The Fighters' List grew out of Lehi, a militant Revisionist paramilitary organisation that operated in Palestine during the Mandate era, and in Israel until shortly after independence. Lehi was a controversial group, described by the British, the majority of the Yishuv, and the UN as a terrorist organisation. It had been involved in a series of notorious actions, including the assassination of Lord Moyne and the Deir Yassin massacre. The group was disbanded and integrated into the IDF in May 1948. However, they continued to act in Jerusalem until being forcefully broken up after the assassination of Count Folke Bernadotte, a UN mediator, on 17 September, 1948.

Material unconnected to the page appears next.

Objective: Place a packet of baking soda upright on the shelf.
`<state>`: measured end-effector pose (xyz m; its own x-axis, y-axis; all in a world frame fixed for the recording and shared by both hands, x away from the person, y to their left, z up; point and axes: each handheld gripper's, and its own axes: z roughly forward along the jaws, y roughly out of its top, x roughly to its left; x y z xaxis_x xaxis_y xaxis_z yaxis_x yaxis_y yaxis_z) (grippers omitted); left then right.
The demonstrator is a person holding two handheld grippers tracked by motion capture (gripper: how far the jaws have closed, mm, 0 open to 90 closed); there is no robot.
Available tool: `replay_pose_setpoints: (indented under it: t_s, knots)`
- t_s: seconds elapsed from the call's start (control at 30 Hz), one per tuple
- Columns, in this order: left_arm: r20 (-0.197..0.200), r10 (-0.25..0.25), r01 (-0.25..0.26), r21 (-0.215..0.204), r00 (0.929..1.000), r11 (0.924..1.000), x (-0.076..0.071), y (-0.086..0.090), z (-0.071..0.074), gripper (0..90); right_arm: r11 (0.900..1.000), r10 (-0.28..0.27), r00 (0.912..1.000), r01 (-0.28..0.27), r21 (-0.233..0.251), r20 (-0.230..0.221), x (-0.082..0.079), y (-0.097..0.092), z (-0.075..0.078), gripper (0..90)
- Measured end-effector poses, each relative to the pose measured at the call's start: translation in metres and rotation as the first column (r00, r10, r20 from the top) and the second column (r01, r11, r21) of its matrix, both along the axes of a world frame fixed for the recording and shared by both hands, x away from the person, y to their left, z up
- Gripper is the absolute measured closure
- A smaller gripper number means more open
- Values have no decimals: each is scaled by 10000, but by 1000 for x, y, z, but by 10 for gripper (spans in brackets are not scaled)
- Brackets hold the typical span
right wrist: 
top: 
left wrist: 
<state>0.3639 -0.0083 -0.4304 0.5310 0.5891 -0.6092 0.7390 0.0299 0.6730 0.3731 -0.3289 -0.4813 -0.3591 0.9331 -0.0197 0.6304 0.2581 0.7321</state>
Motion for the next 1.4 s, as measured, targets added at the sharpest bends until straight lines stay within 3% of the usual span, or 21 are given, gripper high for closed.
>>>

After the final dissolution of Lehi, left-wing former members founded the Fighters' List to represent their cause in the 1949 elections. The list was headed by Natan Yellin-Mor, the former leader of Lehi, who at the time was in jail serving an eight-year sentence for leadership of Lehi, which had been outlawed and declared a terrorist organization. The party's election platform demanded the continuation of the war against Transjordan and Iraq to establish Jewish sovereignty on both sides of the Jordan River. The party won only 5,363 votes (1.22% of the total) and one seat in the first Knesset, and Yellin-Mor was released from prison as part of a general amnesty to take up his seat.